The unique fold and lability of the [2Fe-2S] clusters of NEET proteins mediate their key functions in health and disease

Abstract

NEET proteins comprise a new class of [2Fe-2S] cluster proteins. In human, three genes encode for NEET proteins: cisd1 encodes mitoNEET (mNT), cisd2 encodes the Nutrient-deprivation autophagy factor-1 (NAF-1) and cisd3 encodes MiNT (Miner2). These recently discovered proteins play key roles in many processes related to normal metabolism and disease. Indeed, NEET proteins are involved in iron, Fe-S, and reactive oxygen homeostasis in cells and play an important role in regulating apoptosis and autophagy. mNT and NAF-1 are homodimeric and reside on the outer mitochondrial membrane.
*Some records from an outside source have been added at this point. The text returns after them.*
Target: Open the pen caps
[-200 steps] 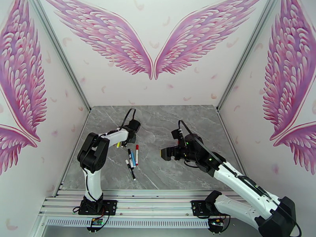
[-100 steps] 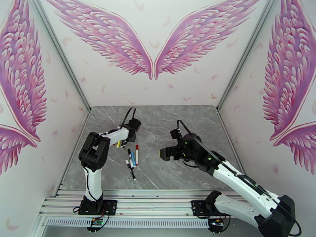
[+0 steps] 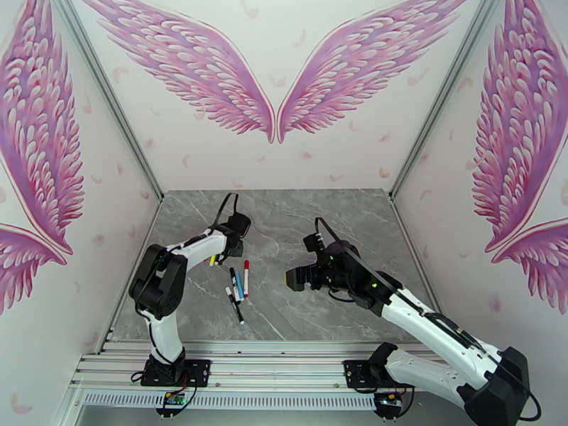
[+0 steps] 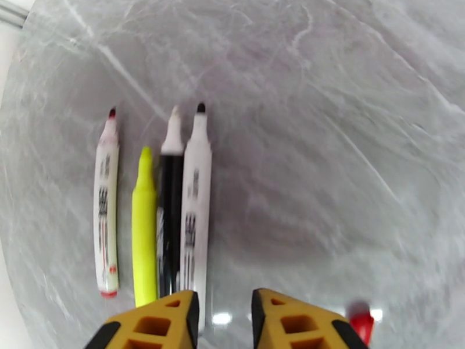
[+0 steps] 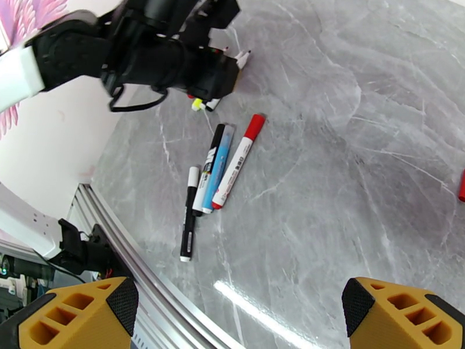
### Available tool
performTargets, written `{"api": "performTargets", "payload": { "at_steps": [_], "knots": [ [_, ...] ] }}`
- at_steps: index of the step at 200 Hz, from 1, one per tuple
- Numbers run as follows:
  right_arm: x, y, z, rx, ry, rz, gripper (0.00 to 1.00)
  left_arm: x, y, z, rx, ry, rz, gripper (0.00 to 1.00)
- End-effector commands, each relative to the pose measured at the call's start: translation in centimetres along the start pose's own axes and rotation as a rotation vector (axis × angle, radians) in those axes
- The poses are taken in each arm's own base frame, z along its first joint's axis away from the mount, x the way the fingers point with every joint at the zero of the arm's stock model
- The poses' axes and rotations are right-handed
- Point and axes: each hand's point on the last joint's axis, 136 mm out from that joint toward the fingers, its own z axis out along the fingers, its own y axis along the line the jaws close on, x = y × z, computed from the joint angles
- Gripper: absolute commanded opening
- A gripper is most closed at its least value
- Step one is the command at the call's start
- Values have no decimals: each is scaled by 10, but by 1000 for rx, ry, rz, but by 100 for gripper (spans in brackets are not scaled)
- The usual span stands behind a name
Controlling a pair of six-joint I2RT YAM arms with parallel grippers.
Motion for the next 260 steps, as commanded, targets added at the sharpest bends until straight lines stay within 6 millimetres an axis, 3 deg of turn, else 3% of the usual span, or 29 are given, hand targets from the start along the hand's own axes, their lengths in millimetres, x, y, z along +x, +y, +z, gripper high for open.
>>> {"api": "performTargets", "payload": {
  "at_steps": [1,22,49,81,106,154,260],
  "knots": [
    [-4,5,-5,16,-10,-32,99,38,4,-23,69,70,-121,33],
    [-3,6,-5,21,-11,-38,99,73,4,-34,123,113,-198,37],
    [0,4,-4,38,-3,-27,99,111,-11,-48,219,162,-277,47],
    [4,4,-2,40,11,-19,99,140,-36,-62,302,189,-315,50],
    [7,1,-2,51,21,-11,99,159,-45,-61,305,212,-330,51],
    [11,0,-4,53,17,2,99,180,-40,-52,252,236,-346,47],
    [14,-5,0,67,20,7,99,194,-26,-49,193,260,-330,37]
  ]
}}
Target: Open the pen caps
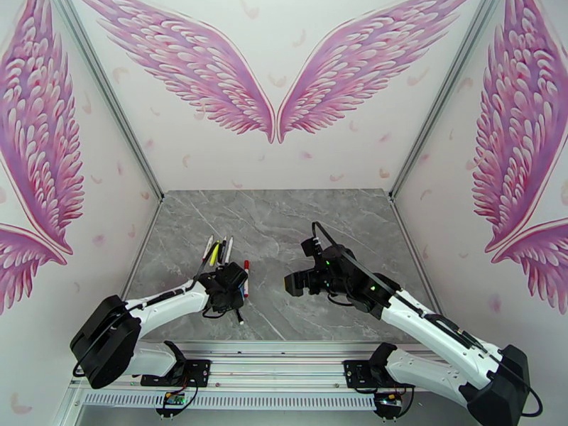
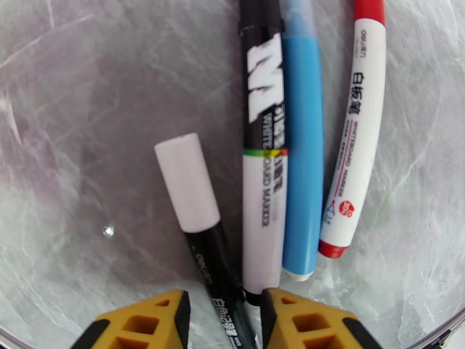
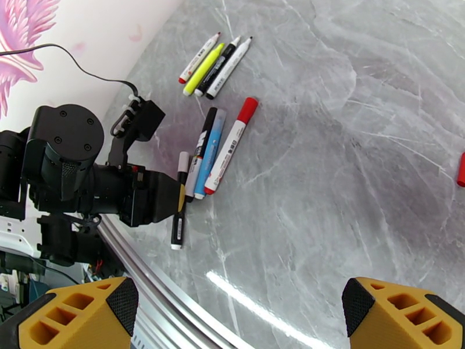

NAF-1 also resides in the membranes of the ER associated mitochondrial membranes (MAM) and the ER. MiNT is a monomer with distinct asymmetry in the molecular surfaces surrounding the clusters. Unlike its paralogs mNT and NAF-1, it resides within the mitochondria. NAF-1 and mNT share similar backbone folds to the plant homodimeric NEET protein (At-NEET), while MiNT's backbone fold resembles a bacterial MiNT protein. Despite the variation of amino acid composition among these proteins, all NEET proteins retained their unique CDGSH domain harboring their unique 3Cys:1His [2Fe-2S] cluster coordination through evolution. The coordinating exposed His was shown to convey the lability to the NEET proteins' [2Fe-2S] clusters. In this minireview, we discuss the NEET fold and its structural elements. Special attention is given to the unique lability of the NEETs' [2Fe-2S] cluster and the implication of the latter to the NEET proteins' cellular and systemic function in health and disease.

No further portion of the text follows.